Brief
The answer must be the full listing, restated word for word.

Provided data
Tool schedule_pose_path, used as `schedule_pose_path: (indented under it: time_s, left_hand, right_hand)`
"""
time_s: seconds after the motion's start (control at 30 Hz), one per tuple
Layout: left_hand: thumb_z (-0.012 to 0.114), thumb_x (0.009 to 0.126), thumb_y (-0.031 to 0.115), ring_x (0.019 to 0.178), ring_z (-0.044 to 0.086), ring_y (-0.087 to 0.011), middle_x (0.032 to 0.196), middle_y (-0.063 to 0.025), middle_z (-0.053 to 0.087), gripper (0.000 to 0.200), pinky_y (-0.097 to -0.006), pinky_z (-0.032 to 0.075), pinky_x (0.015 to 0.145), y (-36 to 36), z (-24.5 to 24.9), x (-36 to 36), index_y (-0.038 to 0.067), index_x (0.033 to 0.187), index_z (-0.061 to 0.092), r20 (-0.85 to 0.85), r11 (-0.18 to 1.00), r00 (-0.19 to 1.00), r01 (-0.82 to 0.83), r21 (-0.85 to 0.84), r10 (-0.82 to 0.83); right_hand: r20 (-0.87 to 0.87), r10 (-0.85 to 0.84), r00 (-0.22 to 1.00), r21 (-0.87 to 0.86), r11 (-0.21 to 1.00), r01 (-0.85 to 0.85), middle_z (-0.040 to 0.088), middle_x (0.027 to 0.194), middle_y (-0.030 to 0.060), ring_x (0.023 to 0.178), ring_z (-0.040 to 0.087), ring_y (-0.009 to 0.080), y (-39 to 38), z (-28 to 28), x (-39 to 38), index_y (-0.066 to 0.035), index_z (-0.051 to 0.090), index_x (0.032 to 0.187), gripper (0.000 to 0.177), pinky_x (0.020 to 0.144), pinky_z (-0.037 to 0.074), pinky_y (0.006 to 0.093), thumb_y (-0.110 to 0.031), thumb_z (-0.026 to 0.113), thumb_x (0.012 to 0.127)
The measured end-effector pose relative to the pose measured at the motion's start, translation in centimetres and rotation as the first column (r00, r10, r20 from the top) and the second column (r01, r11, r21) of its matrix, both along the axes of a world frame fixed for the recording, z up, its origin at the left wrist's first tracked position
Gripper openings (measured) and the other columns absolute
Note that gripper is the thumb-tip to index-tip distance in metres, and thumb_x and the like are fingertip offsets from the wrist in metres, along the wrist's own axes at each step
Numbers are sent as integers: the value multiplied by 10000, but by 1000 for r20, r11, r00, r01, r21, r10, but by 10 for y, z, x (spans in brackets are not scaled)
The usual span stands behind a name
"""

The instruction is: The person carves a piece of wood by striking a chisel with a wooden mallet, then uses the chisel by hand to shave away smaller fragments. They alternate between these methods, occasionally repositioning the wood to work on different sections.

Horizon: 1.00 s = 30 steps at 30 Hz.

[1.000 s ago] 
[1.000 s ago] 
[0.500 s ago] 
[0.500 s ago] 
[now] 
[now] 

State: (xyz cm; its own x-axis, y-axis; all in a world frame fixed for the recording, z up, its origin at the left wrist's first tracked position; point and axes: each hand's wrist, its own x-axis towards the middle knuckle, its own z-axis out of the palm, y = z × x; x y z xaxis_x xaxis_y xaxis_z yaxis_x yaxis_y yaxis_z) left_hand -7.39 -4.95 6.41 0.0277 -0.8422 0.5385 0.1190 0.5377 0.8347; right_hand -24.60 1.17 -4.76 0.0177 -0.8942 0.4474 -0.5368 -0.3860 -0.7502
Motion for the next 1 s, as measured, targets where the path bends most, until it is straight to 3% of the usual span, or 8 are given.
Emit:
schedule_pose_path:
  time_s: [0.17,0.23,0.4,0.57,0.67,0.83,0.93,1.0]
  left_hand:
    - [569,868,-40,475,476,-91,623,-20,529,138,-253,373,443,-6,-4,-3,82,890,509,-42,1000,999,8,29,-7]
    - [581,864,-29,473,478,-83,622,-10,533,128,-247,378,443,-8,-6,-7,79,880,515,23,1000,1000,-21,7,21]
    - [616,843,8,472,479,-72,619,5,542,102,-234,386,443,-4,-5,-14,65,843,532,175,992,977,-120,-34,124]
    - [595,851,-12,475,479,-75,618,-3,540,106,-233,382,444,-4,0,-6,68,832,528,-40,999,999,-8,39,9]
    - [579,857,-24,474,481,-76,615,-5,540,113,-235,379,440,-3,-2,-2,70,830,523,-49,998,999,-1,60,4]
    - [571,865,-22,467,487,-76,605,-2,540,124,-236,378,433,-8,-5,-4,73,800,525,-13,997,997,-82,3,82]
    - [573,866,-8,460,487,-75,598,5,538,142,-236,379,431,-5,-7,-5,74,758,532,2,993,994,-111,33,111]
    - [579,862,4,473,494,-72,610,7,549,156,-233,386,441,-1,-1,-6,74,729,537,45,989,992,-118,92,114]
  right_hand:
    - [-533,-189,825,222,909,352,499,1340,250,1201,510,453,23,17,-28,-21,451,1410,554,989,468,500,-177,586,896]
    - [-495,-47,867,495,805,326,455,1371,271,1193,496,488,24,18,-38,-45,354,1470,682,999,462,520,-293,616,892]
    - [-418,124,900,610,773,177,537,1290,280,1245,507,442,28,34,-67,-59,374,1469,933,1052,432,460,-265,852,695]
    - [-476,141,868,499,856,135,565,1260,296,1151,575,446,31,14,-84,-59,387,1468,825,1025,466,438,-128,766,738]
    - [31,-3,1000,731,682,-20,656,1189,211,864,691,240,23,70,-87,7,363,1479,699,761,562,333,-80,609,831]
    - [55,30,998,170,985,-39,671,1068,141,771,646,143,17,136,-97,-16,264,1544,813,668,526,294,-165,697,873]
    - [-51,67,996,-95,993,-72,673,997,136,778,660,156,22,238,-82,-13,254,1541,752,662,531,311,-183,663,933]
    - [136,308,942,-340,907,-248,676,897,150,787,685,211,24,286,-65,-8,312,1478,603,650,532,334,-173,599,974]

Task response
Tool schedule_pose_path, used as `schedule_pose_path: (indented under it: time_s, left_hand, right_hand)`
"""
time_s: seconds after the motion's start (control at 30 Hz), one per tuple
Layout: left_hand: thumb_z (-0.012 to 0.114), thumb_x (0.009 to 0.126), thumb_y (-0.031 to 0.115), ring_x (0.019 to 0.178), ring_z (-0.044 to 0.086), ring_y (-0.087 to 0.011), middle_x (0.032 to 0.196), middle_y (-0.063 to 0.025), middle_z (-0.053 to 0.087), gripper (0.000 to 0.200), pinky_y (-0.097 to -0.006), pinky_z (-0.032 to 0.075), pinky_x (0.015 to 0.145), y (-36 to 36), z (-24.5 to 24.9), x (-36 to 36), index_y (-0.038 to 0.067), index_x (0.033 to 0.187), index_z (-0.061 to 0.092), r20 (-0.85 to 0.85), r11 (-0.18 to 1.00), r00 (-0.19 to 1.00), r01 (-0.82 to 0.83), r21 (-0.85 to 0.84), r10 (-0.82 to 0.83); right_hand: r20 (-0.87 to 0.87), r10 (-0.85 to 0.84), r00 (-0.22 to 1.00), r21 (-0.87 to 0.86), r11 (-0.21 to 1.00), r01 (-0.85 to 0.85), middle_z (-0.040 to 0.088), middle_x (0.027 to 0.194), middle_y (-0.030 to 0.060), ring_x (0.023 to 0.178), ring_z (-0.040 to 0.087), ring_y (-0.009 to 0.080), y (-39 to 38), z (-28 to 28), x (-39 to 38), index_y (-0.066 to 0.035), index_z (-0.051 to 0.090), index_x (0.032 to 0.187), gripper (0.000 to 0.177), pinky_x (0.020 to 0.144), pinky_z (-0.037 to 0.074), pinky_y (0.006 to 0.093), thumb_y (-0.110 to 0.031), thumb_z (-0.026 to 0.113), thumb_x (0.012 to 0.127)
The measured end-effector pose relative to the pose measured at the motion's start, translation in centimetres and rotation as the first column (r00, r10, r20 from the top) and the second column (r01, r11, r21) of its matrix, both along the axes of a world frame fixed for the recording, z up, its origin at the left wrist's first tracked position
Gripper openings (measured) and the other columns absolute
Note that gripper is the thumb-tip to index-tip distance in metres, and thumb_x and the like are fingertip offsets from the wrist in metres, along the wrist's own axes at each step
Numbers are sent as integers: the value multiplied by 10000, but by 1000 for r20, r11, r00, r01, r21, r10, but by 10 for y, z, x (spans in brackets are not scaled)
The usual span stands behind a name
"""

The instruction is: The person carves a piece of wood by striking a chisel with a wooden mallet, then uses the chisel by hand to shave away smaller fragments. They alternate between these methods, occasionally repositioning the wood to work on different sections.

Horizon: 1.00 s = 30 steps at 30 Hz.

[1.000 s ago] 
[1.000 s ago] 
[0.500 s ago] 
[0.500 s ago] 
[now] 
[now] 

State: (xyz cm; its own x-axis, y-axis; all in a world frame fixed for the recording, z up, its origin at the left wrist's first tracked position; point and axes: each hand's wrist, its own x-axis towards the middle knuckle, its own z-axis out of the palm, y = z × x; x y z xaxis_x xaxis_y xaxis_z yaxis_x yaxis_y yaxis_z) left_hand -7.39 -4.95 6.41 0.0277 -0.8422 0.5385 0.1190 0.5377 0.8347; right_hand -24.60 1.17 -4.76 0.0177 -0.8942 0.4474 -0.5368 -0.3860 -0.7502
Motion for the next 1 s, as measured, targets where the path bends most, until it is straight to 3% of the usual span, or 8 are given.
Emit:
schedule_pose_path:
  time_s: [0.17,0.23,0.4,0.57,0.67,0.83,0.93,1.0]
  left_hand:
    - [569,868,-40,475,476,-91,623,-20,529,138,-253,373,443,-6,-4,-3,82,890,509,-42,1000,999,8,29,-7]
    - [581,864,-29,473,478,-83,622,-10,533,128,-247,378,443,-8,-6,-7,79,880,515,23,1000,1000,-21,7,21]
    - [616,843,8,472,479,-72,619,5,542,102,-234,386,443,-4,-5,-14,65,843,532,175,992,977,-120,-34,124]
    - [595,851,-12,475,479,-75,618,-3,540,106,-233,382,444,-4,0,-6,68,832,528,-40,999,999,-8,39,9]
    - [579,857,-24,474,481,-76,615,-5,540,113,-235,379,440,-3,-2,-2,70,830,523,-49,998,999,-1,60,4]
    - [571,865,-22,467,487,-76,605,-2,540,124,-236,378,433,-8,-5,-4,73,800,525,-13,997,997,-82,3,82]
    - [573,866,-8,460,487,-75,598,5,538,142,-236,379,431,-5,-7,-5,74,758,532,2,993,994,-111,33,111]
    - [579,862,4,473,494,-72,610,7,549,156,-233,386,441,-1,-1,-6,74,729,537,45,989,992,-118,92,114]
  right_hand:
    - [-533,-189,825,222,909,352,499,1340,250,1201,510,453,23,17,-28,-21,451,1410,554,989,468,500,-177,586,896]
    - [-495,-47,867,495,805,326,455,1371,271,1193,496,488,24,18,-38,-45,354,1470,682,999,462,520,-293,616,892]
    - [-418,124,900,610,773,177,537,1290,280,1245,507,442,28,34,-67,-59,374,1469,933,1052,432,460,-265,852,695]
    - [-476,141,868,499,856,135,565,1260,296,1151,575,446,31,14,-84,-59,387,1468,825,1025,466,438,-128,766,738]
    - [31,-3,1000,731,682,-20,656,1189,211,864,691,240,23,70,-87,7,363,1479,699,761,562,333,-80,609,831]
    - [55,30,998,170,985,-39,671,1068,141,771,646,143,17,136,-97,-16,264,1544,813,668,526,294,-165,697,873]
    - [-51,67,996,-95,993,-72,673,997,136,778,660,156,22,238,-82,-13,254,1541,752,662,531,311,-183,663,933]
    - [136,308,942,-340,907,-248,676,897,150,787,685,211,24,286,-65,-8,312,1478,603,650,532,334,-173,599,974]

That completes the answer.